Let’s dive right into Apache Airflow and start our journey as Data Engineer and Data Scientist.
What is Apache Airflow and what is not?
Apache Airflow is an orchestrator that allows you to execute tasks at the right time, in the right way, and in the right order. You definitely shouldn’t think of Apache Airflow as a data streaming solution or a data processing framework such as Apache Spark or Flink. Apache Airflow’s primary goal isn’t processing large amounts of data.
In a previous Airflow’s version (version 1.0) all operators (providers) were built into the same giant Python package called Apache-Airflow. It was a huge problem when you needed to upgrade them individually (i.e. to use the next version of the operator).
A common issue that occurs is that one of the operators may have a problem that can’t be solved by the available configuration.
In this case, you can’t downgrade just the package of the problematic provider. The only available solution was to wait for the next Airflow update which fixes it.
With Airflow version 2.0 this is over!
This issue is the main reason to move forward with Airflow 2.0.
In this version, each provider is built as a separate python package. This gives you more flexibility by allowing the installation of just the packages that are required for your use case.
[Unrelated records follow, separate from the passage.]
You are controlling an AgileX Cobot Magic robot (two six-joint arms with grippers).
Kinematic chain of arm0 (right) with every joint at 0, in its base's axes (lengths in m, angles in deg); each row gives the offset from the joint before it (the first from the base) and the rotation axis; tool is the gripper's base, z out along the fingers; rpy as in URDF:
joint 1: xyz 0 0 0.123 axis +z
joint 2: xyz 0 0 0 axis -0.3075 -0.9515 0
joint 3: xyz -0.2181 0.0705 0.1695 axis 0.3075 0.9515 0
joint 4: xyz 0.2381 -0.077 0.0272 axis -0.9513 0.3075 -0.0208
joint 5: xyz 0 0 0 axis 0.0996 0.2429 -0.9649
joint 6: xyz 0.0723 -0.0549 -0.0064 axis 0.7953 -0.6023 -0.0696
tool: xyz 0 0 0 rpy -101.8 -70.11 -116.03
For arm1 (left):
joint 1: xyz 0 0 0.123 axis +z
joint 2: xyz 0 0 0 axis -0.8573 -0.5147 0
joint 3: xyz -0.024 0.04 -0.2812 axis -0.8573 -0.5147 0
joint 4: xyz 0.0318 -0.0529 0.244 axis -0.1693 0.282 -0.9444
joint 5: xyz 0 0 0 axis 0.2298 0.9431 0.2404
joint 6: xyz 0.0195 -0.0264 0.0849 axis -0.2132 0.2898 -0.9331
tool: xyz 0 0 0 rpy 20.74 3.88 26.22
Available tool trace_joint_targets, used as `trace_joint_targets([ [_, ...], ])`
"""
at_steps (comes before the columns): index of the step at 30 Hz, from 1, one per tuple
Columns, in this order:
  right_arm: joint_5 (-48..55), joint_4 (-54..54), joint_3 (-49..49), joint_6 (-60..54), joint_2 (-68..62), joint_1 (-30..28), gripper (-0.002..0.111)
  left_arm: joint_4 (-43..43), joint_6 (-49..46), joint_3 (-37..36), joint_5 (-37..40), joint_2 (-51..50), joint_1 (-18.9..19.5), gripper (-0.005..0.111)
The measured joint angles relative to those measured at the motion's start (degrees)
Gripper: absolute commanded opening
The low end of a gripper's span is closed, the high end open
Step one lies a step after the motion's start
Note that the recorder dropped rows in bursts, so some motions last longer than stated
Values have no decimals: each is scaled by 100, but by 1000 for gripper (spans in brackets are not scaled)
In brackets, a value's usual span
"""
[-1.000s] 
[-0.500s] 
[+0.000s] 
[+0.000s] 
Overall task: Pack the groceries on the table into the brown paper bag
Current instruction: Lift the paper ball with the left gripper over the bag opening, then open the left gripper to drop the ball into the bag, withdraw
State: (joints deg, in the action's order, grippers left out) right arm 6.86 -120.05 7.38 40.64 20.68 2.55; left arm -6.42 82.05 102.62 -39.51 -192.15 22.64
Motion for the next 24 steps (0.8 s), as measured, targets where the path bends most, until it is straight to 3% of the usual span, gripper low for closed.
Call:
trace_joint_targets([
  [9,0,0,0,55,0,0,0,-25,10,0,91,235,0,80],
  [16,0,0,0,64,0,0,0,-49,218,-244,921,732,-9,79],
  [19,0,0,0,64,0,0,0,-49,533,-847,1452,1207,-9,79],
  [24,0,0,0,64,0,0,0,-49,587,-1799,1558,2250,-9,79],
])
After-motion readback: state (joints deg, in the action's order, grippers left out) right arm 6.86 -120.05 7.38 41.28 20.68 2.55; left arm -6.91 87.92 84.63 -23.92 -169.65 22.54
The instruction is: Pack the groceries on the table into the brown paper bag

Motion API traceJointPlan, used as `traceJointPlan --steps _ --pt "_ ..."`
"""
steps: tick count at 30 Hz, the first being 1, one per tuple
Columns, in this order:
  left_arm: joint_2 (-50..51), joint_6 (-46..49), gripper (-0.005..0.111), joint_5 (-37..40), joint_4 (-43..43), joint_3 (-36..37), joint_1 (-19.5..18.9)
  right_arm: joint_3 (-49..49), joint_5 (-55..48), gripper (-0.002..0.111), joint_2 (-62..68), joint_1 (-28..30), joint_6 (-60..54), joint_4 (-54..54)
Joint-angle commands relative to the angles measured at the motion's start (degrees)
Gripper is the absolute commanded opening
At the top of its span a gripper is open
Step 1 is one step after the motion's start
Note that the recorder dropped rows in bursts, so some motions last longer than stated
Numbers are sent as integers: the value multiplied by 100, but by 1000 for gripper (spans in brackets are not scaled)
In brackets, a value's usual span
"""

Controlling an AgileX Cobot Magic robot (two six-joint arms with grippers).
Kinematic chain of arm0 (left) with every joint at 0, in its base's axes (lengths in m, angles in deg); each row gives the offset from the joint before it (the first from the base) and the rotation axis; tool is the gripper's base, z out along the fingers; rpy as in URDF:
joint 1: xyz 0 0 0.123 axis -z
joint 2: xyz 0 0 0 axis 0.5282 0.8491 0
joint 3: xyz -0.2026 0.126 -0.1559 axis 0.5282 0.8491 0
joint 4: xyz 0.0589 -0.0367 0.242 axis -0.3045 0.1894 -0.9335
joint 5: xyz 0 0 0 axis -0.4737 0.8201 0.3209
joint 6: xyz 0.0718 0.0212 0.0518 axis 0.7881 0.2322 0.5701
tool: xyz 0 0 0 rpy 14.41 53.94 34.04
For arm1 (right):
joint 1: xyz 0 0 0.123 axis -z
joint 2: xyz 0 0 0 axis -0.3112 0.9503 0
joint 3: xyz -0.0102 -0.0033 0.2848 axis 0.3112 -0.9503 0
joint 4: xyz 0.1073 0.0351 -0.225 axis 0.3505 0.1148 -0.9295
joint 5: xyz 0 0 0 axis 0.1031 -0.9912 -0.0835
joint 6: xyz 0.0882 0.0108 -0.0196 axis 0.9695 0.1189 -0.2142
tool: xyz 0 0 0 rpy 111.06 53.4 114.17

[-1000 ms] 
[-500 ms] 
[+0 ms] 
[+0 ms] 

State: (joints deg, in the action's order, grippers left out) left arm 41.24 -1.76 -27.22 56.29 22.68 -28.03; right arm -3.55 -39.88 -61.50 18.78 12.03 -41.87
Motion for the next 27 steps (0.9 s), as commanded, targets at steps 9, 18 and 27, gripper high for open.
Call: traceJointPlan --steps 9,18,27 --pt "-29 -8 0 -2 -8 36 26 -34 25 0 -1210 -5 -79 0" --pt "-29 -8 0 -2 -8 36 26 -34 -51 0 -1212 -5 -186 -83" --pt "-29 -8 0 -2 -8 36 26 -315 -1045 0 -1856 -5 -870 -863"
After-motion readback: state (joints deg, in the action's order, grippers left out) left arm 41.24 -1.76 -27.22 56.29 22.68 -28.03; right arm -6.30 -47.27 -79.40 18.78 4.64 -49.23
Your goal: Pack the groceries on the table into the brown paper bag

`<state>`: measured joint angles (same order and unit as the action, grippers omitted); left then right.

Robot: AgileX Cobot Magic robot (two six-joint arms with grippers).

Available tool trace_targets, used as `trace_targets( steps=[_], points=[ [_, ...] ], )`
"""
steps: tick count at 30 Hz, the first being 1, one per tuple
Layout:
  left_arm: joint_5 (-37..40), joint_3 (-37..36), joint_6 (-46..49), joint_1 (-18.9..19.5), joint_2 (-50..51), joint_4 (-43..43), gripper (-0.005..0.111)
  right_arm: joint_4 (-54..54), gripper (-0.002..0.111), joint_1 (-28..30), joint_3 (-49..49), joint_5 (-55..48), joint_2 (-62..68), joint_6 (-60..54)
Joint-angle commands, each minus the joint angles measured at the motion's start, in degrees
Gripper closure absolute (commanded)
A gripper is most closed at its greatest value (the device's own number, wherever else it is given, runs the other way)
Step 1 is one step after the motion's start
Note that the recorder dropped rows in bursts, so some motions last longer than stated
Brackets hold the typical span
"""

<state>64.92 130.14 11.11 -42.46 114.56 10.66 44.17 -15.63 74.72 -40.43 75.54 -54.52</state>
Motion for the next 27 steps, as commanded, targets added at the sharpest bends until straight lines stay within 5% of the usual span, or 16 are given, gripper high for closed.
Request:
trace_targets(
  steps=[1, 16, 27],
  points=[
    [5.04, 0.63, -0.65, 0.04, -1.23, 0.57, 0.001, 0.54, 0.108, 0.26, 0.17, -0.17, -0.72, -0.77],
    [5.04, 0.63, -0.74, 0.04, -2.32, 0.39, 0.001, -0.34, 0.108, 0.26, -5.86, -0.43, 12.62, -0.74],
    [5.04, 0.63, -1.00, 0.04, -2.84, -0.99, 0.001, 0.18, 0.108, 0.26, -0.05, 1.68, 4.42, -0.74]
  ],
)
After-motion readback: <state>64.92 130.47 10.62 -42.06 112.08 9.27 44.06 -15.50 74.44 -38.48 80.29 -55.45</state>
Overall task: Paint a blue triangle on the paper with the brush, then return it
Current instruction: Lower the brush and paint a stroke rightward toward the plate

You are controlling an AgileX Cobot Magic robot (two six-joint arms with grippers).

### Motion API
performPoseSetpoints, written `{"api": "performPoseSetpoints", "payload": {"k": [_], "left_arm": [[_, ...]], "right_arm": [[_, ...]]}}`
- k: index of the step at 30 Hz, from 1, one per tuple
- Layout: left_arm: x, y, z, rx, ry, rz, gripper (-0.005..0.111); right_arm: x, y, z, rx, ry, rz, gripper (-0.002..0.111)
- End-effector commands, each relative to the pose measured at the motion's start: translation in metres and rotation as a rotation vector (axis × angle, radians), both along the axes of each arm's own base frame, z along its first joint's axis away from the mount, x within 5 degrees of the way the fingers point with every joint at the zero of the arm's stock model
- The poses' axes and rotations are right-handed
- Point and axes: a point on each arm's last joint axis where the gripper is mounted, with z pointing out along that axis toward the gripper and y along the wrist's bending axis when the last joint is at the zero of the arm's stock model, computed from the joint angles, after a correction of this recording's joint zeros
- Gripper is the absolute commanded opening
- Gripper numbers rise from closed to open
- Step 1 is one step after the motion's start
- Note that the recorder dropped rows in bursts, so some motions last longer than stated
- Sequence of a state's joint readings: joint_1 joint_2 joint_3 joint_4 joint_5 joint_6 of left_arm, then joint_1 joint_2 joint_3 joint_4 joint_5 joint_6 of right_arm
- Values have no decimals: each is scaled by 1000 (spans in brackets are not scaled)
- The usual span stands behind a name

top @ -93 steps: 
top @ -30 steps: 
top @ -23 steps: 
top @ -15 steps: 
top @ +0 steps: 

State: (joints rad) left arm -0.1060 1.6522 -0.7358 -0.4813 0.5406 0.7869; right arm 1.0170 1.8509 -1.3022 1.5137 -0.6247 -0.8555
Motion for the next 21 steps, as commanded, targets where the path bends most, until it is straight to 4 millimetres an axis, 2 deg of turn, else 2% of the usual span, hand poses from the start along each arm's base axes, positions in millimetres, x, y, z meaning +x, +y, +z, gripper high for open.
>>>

Some of the most used operators, such as PythonOperator and BashOperator are packaged as part of the base apache-airflow package.
What are the benefits of Apache Airflow?
The data pipeline is dynamic (in case you use Python). If you want to use Airflow you should write your data pipeline in Python.
Airflow Web UI is useful and gives you a lot of options to monitor, configure and troubleshoot your data pipelines.
Let’s say some words about products, rivals of Apache Airflow, and some of their pros and cons.
One product from the last few years is Argo Workflows and the main difference between Airflow and Argo Workflow is the language that you can use to write your data pipelines.
While in Airflow you can write your data pipeline in Python, for Argo you should write the data pipeline in a YAML format. Here’s a comparison table with some other similar products.
Which are Airflow’s core components and how many different architectures can it have?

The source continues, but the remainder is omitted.